» **Exercise instructions**
The full listing should be set down exactly as it reads.

------------------------------------------------

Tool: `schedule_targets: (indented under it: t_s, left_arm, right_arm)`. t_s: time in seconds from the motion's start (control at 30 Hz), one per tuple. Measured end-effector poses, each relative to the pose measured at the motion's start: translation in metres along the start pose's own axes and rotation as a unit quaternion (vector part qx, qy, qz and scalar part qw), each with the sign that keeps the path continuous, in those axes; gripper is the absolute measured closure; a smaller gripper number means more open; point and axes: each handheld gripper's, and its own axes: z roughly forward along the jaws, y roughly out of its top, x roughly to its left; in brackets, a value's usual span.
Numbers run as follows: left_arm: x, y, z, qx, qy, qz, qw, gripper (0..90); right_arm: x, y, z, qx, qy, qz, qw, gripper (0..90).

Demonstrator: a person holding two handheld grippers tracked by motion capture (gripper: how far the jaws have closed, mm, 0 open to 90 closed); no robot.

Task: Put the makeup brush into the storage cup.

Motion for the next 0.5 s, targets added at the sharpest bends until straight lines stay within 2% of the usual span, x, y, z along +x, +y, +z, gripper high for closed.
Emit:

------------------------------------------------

» **Response area**
Tool: `schedule_targets: (indented under it: t_s, left_arm, right_arm)`. t_s: time in seconds from the motion's start (control at 30 Hz), one per tuple. Measured end-effector poses, each relative to the pose measured at the motion's start: translation in metres along the start pose's own axes and rotation as a unit quaternion (vector part qx, qy, qz and scalar part qw), each with the sign that keeps the path continuous, in those axes; gripper is the absolute measured closure; a smaller gripper number means more open; point and axes: each handheld gripper's, and its own axes: z roughly forward along the jaws, y roughly out of its top, x roughly to its left; in brackets, a value's usual span.
Numbers run as follows: left_arm: x, y, z, qx, qy, qz, qw, gripper (0..90); right_arm: x, y, z, qx, qy, qz, qw, gripper (0..90).

Demonstrator: a person holding two handheld grippers tracked by motion capture (gripper: how far the jaws have closed, mm, 0 open to 90 closed); no robot.

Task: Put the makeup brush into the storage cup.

Motion for the next 0.5 s, targets added at the sharpest bends until straight lines stay within 2% of the usual span, x, y, z along +x, +y, +z, gripper high for closed.
Emit:

The exercise asks for nothing more than this.